The court very specifically did not order removal from primary sources.


How is it pragmatic? You don't hide the info, so it is still available to anyone interested, and if the interest is enough, there would be services allowing to retrieve the same info. If the interest is so low it can not support such services, there's no practical point in this system anyway, since it would be targeting a problem that barely exists. So you'd have to either ban any access to such information or engage in pointless regulation for the sake of "doing something", while achieving no result. Not that governments are strangers to such modus operandi - a lot of regulations, from War on Drugs to numerous others are proven completely useless for the purpose they are trying to achieve yet persist for decades under the guise of "if we only try a bit harder, this time surely it will work!". It won't.


I'm not a fan of revisionist history.


Then you're no fan of history.


The decision does not require revisionist history - you are free to include whatever details you want in articles or books. The decision is limited to allowing an individual to have material that is not of sufficient public interest to be delinked from Google to reduce it's exposure.

Presumably if you're of sufficient public interest to be the subject of works of history, you'd not even get it delinked.


There is a difference between denying that some events took place and removing them from a private index.


Presumably the right to be forgotten is revoked when you die?


Not necessarily. The estate would happily sue and prove that the descendants would suffer if certain unsavory details would come out, so they must never do.

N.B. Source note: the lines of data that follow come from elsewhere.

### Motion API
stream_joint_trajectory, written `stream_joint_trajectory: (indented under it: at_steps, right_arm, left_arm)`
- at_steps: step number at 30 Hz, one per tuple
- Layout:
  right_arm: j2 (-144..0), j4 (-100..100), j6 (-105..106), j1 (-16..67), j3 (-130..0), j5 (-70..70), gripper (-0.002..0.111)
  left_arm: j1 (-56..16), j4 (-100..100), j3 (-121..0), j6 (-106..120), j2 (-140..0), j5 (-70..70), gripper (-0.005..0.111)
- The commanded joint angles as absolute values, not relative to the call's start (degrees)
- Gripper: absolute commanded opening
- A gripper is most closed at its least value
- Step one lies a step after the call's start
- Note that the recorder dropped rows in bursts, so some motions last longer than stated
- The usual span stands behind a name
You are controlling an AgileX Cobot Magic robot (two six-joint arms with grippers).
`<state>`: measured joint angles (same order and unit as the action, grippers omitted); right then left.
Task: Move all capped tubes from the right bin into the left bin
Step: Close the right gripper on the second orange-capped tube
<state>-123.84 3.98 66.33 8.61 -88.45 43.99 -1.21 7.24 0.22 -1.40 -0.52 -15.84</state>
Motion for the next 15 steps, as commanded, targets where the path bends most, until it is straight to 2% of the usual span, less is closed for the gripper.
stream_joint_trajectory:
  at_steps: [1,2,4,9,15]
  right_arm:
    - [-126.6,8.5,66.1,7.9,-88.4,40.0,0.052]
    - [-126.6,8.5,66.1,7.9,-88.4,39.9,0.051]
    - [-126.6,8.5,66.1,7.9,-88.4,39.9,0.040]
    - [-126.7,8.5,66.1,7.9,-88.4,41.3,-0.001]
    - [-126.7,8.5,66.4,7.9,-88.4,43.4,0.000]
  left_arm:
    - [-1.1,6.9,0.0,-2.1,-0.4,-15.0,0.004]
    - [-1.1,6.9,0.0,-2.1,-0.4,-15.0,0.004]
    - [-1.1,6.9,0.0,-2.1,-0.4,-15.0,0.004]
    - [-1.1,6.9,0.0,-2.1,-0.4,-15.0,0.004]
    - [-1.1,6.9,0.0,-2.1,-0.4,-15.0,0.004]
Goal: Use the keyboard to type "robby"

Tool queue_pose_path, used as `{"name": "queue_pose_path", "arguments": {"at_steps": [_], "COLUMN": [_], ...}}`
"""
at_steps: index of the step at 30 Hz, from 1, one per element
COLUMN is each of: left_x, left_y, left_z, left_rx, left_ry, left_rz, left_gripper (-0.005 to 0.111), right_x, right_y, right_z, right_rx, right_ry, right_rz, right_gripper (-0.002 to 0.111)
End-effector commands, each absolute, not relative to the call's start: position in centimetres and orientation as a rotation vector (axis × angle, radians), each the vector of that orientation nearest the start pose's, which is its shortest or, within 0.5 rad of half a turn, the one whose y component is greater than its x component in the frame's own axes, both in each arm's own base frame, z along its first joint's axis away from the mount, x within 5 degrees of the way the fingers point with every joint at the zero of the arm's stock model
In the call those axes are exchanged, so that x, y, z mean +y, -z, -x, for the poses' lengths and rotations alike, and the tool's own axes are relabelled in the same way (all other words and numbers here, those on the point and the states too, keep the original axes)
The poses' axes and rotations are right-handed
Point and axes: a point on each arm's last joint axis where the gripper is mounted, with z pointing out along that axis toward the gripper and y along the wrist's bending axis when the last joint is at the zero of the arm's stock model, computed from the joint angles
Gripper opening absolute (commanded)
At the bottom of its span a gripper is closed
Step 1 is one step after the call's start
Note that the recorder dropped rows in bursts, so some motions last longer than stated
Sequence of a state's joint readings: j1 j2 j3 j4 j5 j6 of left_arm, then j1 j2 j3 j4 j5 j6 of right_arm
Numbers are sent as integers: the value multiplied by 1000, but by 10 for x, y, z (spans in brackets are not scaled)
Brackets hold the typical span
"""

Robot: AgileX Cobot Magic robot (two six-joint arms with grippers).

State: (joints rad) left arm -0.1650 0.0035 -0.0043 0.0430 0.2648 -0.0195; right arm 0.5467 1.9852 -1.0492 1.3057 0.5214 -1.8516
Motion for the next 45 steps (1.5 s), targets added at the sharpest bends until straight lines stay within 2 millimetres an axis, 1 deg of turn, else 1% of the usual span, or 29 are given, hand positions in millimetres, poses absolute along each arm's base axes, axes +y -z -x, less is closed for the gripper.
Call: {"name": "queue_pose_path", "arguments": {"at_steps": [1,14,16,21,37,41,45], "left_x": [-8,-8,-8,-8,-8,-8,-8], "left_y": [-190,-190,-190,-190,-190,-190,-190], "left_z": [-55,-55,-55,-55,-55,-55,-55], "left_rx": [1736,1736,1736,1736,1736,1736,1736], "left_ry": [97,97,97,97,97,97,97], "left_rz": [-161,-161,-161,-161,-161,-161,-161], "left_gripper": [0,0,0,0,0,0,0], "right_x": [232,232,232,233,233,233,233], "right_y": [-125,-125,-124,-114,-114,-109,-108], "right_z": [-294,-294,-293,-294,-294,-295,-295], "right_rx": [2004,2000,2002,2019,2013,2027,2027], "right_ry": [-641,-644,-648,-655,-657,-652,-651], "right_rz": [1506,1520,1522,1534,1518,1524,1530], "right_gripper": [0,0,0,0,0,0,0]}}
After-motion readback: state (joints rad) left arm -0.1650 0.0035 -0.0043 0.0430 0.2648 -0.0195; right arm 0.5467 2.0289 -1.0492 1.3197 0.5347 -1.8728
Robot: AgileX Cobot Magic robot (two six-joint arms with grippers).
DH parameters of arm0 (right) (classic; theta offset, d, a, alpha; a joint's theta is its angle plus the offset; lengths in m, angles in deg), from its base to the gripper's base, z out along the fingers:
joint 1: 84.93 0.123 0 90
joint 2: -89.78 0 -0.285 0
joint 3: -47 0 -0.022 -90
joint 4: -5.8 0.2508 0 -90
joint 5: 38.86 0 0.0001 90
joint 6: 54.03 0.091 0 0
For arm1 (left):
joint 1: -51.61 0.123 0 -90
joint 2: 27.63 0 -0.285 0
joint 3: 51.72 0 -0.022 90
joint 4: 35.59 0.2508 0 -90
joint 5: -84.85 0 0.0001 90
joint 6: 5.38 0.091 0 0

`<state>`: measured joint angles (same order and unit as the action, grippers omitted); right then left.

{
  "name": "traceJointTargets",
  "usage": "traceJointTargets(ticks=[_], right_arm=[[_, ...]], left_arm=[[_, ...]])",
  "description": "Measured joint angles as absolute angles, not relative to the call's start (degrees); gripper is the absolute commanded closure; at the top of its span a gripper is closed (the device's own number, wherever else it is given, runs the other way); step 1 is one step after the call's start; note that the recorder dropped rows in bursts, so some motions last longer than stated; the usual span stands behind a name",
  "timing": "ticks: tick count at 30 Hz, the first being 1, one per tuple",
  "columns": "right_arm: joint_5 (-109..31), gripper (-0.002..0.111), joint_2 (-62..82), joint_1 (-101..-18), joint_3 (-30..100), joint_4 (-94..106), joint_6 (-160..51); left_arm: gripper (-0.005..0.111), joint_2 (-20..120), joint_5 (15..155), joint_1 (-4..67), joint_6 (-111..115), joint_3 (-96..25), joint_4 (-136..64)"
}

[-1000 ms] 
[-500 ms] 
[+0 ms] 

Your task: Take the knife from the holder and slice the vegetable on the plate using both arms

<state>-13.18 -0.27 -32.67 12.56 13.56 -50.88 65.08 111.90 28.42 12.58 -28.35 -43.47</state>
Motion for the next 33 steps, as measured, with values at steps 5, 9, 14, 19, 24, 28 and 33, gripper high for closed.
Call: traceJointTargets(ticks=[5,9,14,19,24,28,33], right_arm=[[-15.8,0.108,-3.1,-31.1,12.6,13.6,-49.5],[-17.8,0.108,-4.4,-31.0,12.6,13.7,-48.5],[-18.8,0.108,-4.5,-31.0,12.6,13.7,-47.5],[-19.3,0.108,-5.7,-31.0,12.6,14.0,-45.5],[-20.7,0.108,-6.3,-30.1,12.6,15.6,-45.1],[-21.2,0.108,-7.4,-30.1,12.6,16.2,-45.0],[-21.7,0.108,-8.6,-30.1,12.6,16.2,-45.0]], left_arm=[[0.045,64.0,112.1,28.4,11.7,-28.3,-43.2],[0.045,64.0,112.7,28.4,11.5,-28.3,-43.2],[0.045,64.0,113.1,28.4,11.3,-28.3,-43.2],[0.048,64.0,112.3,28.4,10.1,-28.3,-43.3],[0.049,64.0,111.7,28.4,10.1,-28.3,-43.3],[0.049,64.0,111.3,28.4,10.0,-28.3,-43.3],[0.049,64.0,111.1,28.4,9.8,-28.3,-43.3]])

Just like copyrights and such are extended way past the life of the creator, so can be other privileges. As soon as we accept the premise that you own and can control what others think and tell about you, it does not have to stop with your death, just as any other things you own do not become unowned after you die - they just become part of your estate and then can be owned by whoever inherits it.


>Am I the only one who actually likes the right to be forgotten?

No, I like it too.

I hate letting technology (being able to do something, e.g keep tabs on everyone forever) dictate policy (we therefore should do it, let's bend over to what's possible). I also dislike internet commenters using stuff from people's 20 and 30+ year old past (or even older), as some kind of infernal unforgiving machine. Even the law, in most countries, has the statute of limitations.

We had this thing that whatever stupidity one did in its youth it was erased, and only remembered 10-20-30 years on by his parents and/or close friends at most. That might have been by accident (no ways to record and keep everything then) but it was also liberating and humane.


How do we determine whether it is 'your shit' and not someone else's? Do you have a right to erase my past if it intersects with yours? Would you have the right to erase memories from my brain if they referenced your past? Where is the line?


My right to free speech allows me to say whatever I want about anybody. There is absolutely no guarantee that I be nice or understanding or that I take into account their personal wishes.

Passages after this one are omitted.